Avec la rentrée, la déferlante escrologiste qui noie déjà depuis quelque temps le paysage politique dans l’hexagone ne pouvait que redoubler de vigueur. «Le Parisien, votre journal se met au vert, avec une double page hebdomadaire sur l'environnement le mercredi», pouvait-on lire milieu septembre sur des affiches placardées sur les kiosques de la capitale. Mais le populo auquel ce quotidien est destiné n’est pas seul concerné. Dès le début du mois, Mme Françoise Fressoz, l’éditorialiste de L’ImMonde, annonçait aux néo-petits-bourgeois qui la lisent que «l’écologie vaut bien une messe »1.

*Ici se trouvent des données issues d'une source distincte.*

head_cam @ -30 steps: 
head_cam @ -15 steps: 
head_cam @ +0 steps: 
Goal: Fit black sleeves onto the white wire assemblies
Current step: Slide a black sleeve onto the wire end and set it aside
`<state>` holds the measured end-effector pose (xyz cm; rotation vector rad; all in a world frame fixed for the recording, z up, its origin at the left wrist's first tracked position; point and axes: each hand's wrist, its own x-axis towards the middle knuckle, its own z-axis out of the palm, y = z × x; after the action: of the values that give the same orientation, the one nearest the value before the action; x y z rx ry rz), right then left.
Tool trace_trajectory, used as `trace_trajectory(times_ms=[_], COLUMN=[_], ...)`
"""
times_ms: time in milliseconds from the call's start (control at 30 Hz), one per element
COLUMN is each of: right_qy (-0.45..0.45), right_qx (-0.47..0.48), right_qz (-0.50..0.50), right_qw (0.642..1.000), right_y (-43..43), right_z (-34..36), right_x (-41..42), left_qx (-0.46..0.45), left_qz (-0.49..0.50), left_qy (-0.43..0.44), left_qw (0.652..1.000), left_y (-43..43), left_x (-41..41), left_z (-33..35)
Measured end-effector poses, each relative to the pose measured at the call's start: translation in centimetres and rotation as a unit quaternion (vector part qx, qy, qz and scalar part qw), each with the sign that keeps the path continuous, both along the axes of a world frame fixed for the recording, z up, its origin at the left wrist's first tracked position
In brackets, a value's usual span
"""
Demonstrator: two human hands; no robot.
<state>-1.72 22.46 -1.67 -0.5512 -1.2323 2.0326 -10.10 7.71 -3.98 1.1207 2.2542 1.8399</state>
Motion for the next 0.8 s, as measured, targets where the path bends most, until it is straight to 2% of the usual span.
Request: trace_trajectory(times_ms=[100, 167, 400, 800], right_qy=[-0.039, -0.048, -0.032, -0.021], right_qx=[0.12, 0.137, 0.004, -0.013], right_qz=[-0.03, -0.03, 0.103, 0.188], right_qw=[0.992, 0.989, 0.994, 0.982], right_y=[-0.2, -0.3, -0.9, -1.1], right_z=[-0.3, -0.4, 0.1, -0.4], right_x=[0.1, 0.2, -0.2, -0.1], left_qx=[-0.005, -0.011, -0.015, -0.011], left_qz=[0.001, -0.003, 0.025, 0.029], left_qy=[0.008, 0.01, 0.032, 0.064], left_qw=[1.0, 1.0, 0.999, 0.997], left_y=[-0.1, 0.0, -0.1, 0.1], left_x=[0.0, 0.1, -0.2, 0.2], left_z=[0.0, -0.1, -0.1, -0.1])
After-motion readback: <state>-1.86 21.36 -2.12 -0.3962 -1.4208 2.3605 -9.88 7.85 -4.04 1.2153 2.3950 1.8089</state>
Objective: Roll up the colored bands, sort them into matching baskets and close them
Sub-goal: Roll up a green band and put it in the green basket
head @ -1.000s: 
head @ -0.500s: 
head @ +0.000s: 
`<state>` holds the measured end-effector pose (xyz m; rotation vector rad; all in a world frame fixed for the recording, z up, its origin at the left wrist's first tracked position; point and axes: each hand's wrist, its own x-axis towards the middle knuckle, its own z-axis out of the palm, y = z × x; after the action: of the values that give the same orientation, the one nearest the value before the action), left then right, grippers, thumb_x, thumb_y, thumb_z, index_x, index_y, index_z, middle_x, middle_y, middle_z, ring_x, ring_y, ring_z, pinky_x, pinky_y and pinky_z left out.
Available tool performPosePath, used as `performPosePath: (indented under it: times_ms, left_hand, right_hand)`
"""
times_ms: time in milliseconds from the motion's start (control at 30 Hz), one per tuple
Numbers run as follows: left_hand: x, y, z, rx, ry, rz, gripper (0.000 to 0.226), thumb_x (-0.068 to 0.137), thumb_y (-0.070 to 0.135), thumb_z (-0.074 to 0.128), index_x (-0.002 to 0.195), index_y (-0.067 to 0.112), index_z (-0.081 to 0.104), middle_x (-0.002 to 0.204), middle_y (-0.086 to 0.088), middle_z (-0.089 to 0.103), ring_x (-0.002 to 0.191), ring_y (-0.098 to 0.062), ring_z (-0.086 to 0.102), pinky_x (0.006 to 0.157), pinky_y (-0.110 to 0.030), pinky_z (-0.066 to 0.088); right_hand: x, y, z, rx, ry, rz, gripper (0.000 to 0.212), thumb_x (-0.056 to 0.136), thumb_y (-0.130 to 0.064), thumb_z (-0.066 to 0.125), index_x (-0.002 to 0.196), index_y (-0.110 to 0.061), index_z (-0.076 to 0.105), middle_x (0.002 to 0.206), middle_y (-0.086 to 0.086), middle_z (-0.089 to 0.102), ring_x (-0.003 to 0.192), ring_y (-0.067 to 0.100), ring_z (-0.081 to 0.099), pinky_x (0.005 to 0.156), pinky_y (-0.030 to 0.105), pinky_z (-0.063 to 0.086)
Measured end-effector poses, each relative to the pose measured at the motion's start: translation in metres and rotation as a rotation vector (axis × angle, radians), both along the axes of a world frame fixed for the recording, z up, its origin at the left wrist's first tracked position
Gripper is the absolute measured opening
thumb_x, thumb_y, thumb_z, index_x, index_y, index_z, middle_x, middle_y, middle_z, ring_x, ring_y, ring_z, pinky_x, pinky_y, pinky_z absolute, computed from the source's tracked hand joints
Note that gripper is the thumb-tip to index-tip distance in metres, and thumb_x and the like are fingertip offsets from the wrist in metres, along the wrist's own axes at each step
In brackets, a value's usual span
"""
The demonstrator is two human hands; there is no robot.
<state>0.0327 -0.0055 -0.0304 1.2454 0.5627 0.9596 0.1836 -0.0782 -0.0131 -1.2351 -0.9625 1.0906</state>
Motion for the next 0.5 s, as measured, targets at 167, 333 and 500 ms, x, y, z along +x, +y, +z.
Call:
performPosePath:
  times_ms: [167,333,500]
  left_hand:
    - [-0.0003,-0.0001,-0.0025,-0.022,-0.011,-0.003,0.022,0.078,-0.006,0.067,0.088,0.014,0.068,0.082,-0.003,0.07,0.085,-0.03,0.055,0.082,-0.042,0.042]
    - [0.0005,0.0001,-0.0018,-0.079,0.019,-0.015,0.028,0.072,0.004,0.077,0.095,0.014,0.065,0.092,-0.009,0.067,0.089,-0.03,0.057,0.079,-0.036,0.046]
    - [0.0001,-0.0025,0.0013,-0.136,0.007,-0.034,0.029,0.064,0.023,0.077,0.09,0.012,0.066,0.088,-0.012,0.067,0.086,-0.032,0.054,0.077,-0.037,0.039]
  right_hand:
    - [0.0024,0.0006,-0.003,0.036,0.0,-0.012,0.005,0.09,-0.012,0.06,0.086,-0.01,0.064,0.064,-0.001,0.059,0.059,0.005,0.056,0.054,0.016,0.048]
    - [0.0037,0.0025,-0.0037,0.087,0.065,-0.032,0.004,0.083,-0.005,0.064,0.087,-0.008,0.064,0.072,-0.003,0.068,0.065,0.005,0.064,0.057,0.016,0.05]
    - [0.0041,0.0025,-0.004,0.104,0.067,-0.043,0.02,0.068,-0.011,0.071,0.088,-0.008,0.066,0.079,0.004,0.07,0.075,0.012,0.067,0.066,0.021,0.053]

Selon elle, en effet, se faisant l’écho d’une rumeur médiatique de plus en plus envahissante, «l’avènement d’une écologie plus positive et plus inclusive est le phénomène marquant de la période». À l’appui de cette assertion, elle faisait appel à un autre enfumeur mainstream, Jérôme Fourquet, directeur du département opinion de l’IFOP, qui, peu de jours auparavant, révélait aux lecteurs bourgeois du Figaro le rôle véritablement miraculeux qu’est appelé à jouer l’escrologisme dans une société à la dérive pour ne pas dire en pleine décomposition. Pour la cimenter à nouveau, «la matrice écologique est en train de se substituer à la matrice catholique», assénait t-il2.

Ni plus, ni moins !

Et de dresser un parallèle audacieux repris par Mme Fressoz, qu’il serait dommage de ne pas citer, entre le fonctionnement de l’ancienne et de la nouvelle religion : l’écologisme «a sa figure prophétique», Greta Thunberg, “sorte d’hybride entre Jeanne d’Arc et Bernadette Soubirou”, sa vision apocalyptique de fin du monde provoquée par la culpabilité des hommes, ses sanctuaires — la biodiversité—, ses convertis — les agriculteurs qui passent au bio —, mais aussi ses préceptes de vie  — tri des déchets, économies d’énergie, interdits alimentaires — qui touchent à la vie de tous les jours et, ce faisant, modifient en profondeur le mode de vie». De là à discerner dans la fable escrologiste le nouveau grand récit susceptible de se substituer aux idéaux politiques «en panne» et de remédier au scepticisme qui en découle chez les citoyens à l’égard de ce qu’on leur présente comme «la démocratie», le pas est vite franchi. «Un projet écologique à visage humain», telle serait la panacée dont devraient désormais se saisir les candidats à gouverner pour avoir quelque chance d’accéder au pouvoir3.

 

À cette grand’messe escrologiste sont aussi conviés des gens que l’on eût cru plutôt réfractaires. Les Gilets jaunes, par exemple, pourtant trainés dans la boue par la bobocratie au début de leur mouvement, entre autre pour leurs abus dans la consommation de carburant. Or, on apprend dans un entretien paru dans le même numéro de L’ImMonde que «les “gilets jaunes” sont écolos à leur manière»4.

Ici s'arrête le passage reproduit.